Peserta Curiga: Calon Komisioner KPID Babel Terpilih Sudah Disetting
Peserta Curiga: Calon Komisioner KPID Babel Terpilih Sudah Disetting
PANGKALPINANG, TIMELINES.ID –Polemik seleksi anggota KPID Babel terus mencuat ke publik. Selain tahapannya yang terindikasi ada “permainan”, beredar isu nama calon komisioner KPID Babel terpilih sudah ditentukan alias disetting sejak awal.
Isu ini beredar di kalangan peserta, pasca Fit and Proper Test (FPT) yang diselenggarakan Komisi 1 plus Ketua DPRD Babel, Sabtu (29/11/2025) lalu.
Menurut isu tersebut, sehari sebelum FPT, atau Jumat (28/11/2025), sejumlah pihak yang terlibat di tahapan akhir menggelar rapat khusus guna menentukan nama-nama yang akan diluluskan.
“Isu yang beredar seperti itu. Semoga saja ini hanya sekedar isu. Kalau benar adanya, kedatangan kami di FPT hanya sebatas penggembira, karena sudah ada orangnya. Mending gak usah dibuka untuk umum seleksi ini, langsung saja dipilih terus dilantik, kami gak kecewa,” kata Alam, salah satu peserta seleksi KPID Babel, Jumat (5/12/2025) di Pangkalpinang.
Alam mengatakan, sejak awal dirinya sudah menaruh kecurigaan bahwa ada indikasi titip menitip orang di FPT. Hal ini dapat dilihat dari terbitnya 2 surat dengan nomor yang sama, tetapi isinya berbeda.

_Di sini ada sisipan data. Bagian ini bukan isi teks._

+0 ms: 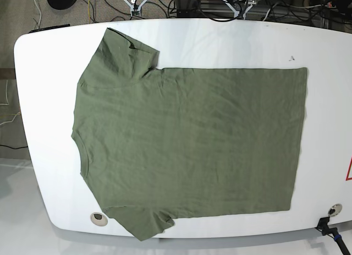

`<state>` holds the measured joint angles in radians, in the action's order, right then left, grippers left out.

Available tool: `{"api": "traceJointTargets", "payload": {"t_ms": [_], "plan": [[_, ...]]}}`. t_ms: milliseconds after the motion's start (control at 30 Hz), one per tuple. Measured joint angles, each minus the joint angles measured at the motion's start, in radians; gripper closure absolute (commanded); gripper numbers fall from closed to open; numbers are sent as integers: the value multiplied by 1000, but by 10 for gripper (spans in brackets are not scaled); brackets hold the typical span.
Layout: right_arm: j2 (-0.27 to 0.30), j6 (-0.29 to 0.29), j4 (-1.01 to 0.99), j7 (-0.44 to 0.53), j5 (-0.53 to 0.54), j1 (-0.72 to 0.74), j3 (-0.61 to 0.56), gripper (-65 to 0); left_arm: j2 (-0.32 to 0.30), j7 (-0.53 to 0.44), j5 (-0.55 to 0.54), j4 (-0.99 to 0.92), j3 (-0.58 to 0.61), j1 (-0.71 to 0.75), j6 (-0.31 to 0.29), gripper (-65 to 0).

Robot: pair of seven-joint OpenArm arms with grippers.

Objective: Fold the T-shirt properly

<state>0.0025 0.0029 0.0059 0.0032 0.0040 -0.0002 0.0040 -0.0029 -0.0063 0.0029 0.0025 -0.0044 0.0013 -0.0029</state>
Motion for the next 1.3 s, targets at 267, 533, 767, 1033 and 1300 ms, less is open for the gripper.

“Dari 21 menjadi 36 orang yang ikut FPT, saya sebenarnya sudah curiga. Perubahannya begitu cepat, alasannya karena ada desakan publik. Publik yang mana? Padahal di pedoman KKPI nomor 3 tahun 2024 jelas disebutkan yang berhak ikut FPT adalah 3 kali anggota KPID, artinya 3 kali 7 atau 21 orang. Apalagi yang 3 orang lolos tidak masuk 21 besar,” tukasnya.
“Apalagi saat pembekalan tanggal 27 dan 28 November 2025, pihak panelis dalam hal ini Komisi 1 dan pihak sekretariat dewan memiliki alasan berbeda. Setwan bilang alasan ditambah karena anggaran sebelumnya hanya cukup untuk 21 orang lalu setelah dihitung ternyata cukup untuk 36. Sementara Komisi 1 bilang sudah ada rekomendasi dari KPI Pusat yang membolehkan 36 orang. Kami tanya ke KPI Pusat tidak ada rekomendasi itu, dan Komisi 1 tidak bisa membuktikan mana surat rekomendasi dari KPI Pusat seperti yang mereka maksud. Ini kan aneh, kesannya dipaksakan harus 36,” tambahnya lagi.
Menurut Alam, KPI Pusat sudah mengeluarkan semacam surat peringatan bahwa penyelenggaraan seleksi KPID Babel sudah cacat hukum di tahapan awal.